(Problem statement) Below is a set of records; reproduce them exactly without their pictures.

(Dataset records)
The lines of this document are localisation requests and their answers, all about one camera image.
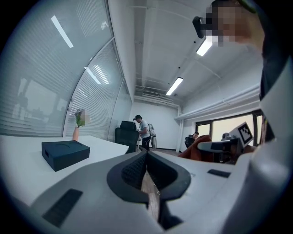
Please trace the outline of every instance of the man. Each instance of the man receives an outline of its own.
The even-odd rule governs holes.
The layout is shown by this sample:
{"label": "man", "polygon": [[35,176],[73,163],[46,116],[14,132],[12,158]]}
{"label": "man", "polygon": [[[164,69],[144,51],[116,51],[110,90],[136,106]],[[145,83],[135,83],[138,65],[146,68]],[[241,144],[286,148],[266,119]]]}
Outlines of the man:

(Your response)
The lines of this document are localisation requests and their answers, all about one camera image.
Please trace the outline of every instance of the man. Each instance of the man receives an outline of its own.
The even-odd rule governs holes.
The layout is shown by this sample:
{"label": "man", "polygon": [[35,176],[73,163],[46,116],[14,132],[12,158]]}
{"label": "man", "polygon": [[[164,69],[144,51],[116,51],[110,90],[136,106]],[[145,83],[135,83],[138,65],[146,68]],[[241,144],[286,148],[266,119]]]}
Outlines of the man:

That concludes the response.